Tout cela et encore cela tout. Mais surtout que ce ne soit pas, non pas, détruite cette porcelaine par le museau de la réalité qui pointe ! Pas de reproches, de chapitres à chapitrer, faut pas râler, pas de réprimandes, pas montrer de remontrances, faut pas me cahoter, pas de critiques, pas de querelles, faut pas me secouer, me bousculer, faut jamais m'engueuler. Tout le reste est supportable, mais jamais la critique.

"Mind your mind !" lui répétait Tin, dernier humain à frôler sa vie. Mais AUCUN mot n'a de sens, ne veut rien dire pour qui dire est rien ! Seule compte la liasse de dollars, pour Doll. Pour trouver cette autarcie, si chère aux romains : ne dépendre ni des êtres ni des choses ! Le hiatus c'est qu'il ne vaut mieux pas le pratiquer à l'envers ! Comment se dépendre des choses quand il y a tant de noeuds coulants ?

Le téléphone strida.

- Helo Genuine, comment va ?

- Merveilleusement ! Je reviens de Loehmans, j'ai trouvé pour 200 bucks de trésors de sapes.

- A ce prix là elles doivent être géniales.

- Sûr ! J'ai en vue une fourrure à 500, je te dis que ça ! Et toi Doll ?

- Oh ! J'ai changé de collant !

- De quoi ?

- Oui de mec, de collant quoi !

- Ah bon ! T'en as de ces expressions toi !

- Realistic ! Je te laisse, bye !

Le tout sirupé entre ces deux visages encore gonflés de corn flakes et d'enfance insonorisée. A faire perdurer ces conversations à saveur de compulsives maniaques. Cette suffisance qui leur suffit de tout ! Au pays de la valeur qu'est-ce que je vaux ? Tout ce que j'ai et même tous ceux que j'ai... EU ! arnaqué ! Uniquement ! Pourquoi donc ce rangement mental voulez-vous y introduire le changement ? "Si tu veux tu as le droit de le faire " reste un dicton affairiste qu'il est recommandé d'utiliser dans sa vie personnelle. Pour réussir. Alors je vaux je veux ou je veux je vaux ? Le volontarisme affairiste ne sait-il pas plus aligner les mots que les jouets des tests psychologiques ? Sinon comment se dépendre des êtres lorsqu'il y a tant de noeuds coulants ?

Pas facile l'autarcie à la romaine !

Bill avait épousseté ses pieds toute la journée.
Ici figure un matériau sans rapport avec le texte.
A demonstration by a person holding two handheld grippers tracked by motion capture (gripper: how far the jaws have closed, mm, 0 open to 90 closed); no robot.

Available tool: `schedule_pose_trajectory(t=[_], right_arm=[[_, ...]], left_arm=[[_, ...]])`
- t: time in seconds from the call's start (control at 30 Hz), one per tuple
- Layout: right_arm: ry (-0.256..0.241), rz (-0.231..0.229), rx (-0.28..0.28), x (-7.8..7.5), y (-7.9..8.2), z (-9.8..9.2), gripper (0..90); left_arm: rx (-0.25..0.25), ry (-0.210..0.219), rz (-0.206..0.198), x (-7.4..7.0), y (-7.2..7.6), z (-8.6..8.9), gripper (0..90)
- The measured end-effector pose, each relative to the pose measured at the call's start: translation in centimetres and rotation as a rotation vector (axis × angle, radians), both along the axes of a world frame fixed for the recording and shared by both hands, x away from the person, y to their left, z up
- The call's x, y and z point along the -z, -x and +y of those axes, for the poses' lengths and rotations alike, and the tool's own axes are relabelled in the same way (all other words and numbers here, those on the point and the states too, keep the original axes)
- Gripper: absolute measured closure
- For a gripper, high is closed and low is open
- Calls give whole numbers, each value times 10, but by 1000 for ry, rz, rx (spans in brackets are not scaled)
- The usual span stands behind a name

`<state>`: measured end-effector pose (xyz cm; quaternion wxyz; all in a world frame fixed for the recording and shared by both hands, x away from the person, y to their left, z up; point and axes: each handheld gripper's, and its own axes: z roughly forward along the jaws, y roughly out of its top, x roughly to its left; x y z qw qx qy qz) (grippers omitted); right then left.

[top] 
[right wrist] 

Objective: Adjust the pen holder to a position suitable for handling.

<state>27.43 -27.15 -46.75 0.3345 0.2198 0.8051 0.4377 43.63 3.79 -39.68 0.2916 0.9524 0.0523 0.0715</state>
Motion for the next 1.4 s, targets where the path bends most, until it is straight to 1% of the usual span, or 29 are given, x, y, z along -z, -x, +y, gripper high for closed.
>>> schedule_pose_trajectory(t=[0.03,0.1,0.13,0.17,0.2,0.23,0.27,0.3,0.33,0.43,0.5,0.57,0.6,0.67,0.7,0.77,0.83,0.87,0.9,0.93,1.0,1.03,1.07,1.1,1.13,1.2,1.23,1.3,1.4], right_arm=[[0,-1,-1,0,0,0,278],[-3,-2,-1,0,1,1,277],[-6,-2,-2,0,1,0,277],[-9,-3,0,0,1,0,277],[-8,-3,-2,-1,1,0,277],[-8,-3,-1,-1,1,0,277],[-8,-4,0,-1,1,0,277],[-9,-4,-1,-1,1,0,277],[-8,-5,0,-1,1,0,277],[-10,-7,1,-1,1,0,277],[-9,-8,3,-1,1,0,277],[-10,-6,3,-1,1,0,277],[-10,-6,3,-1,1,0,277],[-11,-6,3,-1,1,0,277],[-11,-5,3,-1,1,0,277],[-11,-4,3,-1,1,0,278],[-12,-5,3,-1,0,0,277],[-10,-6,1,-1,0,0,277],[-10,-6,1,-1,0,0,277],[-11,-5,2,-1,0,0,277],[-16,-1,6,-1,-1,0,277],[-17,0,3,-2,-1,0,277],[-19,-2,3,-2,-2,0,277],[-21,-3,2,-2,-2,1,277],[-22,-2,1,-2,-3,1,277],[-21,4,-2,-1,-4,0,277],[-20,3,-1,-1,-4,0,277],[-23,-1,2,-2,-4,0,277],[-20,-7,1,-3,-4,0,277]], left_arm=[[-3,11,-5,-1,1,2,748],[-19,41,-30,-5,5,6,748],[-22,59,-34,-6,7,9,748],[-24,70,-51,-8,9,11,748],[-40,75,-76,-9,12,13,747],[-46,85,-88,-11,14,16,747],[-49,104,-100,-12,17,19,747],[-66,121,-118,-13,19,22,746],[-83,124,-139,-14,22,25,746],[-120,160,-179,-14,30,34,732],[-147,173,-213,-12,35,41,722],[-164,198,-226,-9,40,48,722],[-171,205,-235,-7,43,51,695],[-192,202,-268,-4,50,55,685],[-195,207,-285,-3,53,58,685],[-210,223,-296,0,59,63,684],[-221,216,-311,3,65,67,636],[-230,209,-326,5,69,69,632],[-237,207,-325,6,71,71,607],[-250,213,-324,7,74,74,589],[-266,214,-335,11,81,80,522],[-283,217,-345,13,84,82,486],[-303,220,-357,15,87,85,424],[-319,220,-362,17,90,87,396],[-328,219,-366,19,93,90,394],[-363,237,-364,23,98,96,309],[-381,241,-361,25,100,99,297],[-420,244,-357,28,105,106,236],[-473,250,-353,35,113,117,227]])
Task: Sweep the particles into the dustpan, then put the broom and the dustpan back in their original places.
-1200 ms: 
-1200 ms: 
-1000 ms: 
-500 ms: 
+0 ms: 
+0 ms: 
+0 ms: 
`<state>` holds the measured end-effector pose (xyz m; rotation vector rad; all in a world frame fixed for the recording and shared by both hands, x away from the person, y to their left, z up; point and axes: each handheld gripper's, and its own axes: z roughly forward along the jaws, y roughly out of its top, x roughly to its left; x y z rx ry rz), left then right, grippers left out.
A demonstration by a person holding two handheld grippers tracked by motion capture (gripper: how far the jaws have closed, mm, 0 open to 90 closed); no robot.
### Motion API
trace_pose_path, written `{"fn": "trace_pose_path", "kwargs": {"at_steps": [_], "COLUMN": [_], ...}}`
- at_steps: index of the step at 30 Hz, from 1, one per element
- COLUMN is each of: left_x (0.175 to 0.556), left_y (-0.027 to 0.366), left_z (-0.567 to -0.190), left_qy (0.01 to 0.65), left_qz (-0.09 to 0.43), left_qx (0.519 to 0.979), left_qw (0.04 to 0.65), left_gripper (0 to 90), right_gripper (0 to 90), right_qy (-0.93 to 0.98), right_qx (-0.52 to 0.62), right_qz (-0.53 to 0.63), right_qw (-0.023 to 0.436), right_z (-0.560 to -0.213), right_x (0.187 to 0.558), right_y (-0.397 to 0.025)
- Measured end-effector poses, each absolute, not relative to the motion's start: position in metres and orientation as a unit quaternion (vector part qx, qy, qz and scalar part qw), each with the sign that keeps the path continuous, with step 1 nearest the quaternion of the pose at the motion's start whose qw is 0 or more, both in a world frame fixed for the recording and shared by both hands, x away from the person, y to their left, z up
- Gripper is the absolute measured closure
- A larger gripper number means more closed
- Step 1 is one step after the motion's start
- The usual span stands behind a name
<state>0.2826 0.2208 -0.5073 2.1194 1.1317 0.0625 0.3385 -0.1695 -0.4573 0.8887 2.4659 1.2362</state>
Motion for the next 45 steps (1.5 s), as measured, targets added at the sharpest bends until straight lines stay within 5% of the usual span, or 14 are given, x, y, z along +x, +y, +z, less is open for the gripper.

Pour le moment, il vacille dans une ruelle sombre du Bronx, sans doute entre Tremont et Melrose. Il venait de dépasser quelques épaves de bagnoles où croupissaient quelques bums, des îlots de pneus pour faire mangeoire. Il ne gardait que sa Doll dans les yeux : ne regardait rien d'autre ! Et ne songeait pas plus à la gangrène des gangs qu'à un dim. S'ils sont aussi bien les ganglions, les glandes de la ville, les lions des gangs-Bill semblait s'en battre l'oeil. Il n'avait même pas remarqué, un block avant, ces trois Y qui avait étrillé ce grand type qui sortait ses deux copines.

- Dégage, skip it, et laisse nous tes filles.

- Bande de minables, vous allez voir, tenta-t-il, mais un des Y le frappait déjà dans le dos et le second lui dessinait la veste d'un Y sanglant ; le dernier, faisant tournoyer sa chaîne, le fit splitter dans l'angle. Malgré les hurlements des filles, ils les embarquèrent sous un porche propice. Bill avait-il entendu ?

- Eh toi surker, on a un mot à te dire, l'entourèrent quatre N. Bill fendait toujours son aveugle route. Comme sa lèvre soudain ; telle une menace avait été interprétée sa trajectoire. Au deuxième coup il tituba, et deux N, lui maintenant les bras en arrière, les deux autres lui égrenaient des coups dans le ventre.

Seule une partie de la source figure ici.